Copy precisely the first line of the material below and every later line, stopping with the line that contains "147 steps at".
+++ DATASET EXTRACT
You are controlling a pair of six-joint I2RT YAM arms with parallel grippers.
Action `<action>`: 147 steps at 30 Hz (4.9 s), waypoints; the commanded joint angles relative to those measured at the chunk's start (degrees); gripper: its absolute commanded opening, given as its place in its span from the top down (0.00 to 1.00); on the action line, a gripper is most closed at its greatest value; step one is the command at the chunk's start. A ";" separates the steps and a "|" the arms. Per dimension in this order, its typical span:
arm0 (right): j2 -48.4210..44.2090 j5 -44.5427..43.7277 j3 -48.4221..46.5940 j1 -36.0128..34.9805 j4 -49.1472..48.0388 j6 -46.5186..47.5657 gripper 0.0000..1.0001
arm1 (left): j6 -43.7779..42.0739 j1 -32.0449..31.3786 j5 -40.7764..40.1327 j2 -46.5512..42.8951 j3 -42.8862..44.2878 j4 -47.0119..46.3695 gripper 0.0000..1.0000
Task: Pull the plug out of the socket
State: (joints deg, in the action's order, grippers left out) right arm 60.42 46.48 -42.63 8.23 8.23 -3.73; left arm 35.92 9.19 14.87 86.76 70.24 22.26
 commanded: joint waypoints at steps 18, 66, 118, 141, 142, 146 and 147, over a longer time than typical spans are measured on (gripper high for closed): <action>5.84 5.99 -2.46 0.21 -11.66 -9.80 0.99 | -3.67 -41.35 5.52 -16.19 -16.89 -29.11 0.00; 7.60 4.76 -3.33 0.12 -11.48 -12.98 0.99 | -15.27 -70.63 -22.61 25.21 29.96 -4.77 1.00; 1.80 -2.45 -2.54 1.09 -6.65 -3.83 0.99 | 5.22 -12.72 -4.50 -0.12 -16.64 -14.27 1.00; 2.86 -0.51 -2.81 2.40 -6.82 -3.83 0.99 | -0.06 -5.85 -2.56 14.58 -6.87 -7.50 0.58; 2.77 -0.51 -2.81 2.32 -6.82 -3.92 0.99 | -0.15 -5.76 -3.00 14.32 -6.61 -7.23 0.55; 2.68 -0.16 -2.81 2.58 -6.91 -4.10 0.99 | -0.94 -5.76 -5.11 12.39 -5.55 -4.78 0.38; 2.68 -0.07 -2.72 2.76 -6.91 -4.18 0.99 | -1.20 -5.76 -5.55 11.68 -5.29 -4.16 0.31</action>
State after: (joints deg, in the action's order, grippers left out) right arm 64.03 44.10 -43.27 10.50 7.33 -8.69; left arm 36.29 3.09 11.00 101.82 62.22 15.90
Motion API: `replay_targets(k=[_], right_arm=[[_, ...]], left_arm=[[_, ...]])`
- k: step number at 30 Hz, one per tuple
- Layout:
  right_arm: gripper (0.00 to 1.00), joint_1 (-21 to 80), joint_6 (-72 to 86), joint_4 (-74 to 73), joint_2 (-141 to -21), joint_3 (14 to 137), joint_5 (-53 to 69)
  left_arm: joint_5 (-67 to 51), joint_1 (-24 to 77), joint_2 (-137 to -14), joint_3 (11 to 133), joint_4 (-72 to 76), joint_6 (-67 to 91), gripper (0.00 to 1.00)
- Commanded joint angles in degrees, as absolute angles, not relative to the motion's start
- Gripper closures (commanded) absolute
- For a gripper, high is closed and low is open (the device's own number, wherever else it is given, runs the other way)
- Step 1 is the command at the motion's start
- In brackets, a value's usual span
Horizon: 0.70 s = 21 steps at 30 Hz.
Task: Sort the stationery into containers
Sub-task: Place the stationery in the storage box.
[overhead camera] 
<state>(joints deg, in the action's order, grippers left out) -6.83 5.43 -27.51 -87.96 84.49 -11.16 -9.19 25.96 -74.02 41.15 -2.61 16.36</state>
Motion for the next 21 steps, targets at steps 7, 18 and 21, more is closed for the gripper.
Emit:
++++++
RESPONSE TO THIS EXERCISE =
You are controlling a pair of six-joint I2RT YAM arms with parallel grippers.
Action `<action>`: 147 steps at 30 Hz (4.9 s), waypoints; the commanded joint angles relative to those measured at the chunk's start (degrees); gripper: its absolute commanded opening, given as its place in its span from the top down (0.00 to 1.00); on the action line, a gripper is most closed at its greatest value; step one is the command at the chunk's start. A ";" separates the steps and a "|" the arms. Per dimension in this order, its typical span:

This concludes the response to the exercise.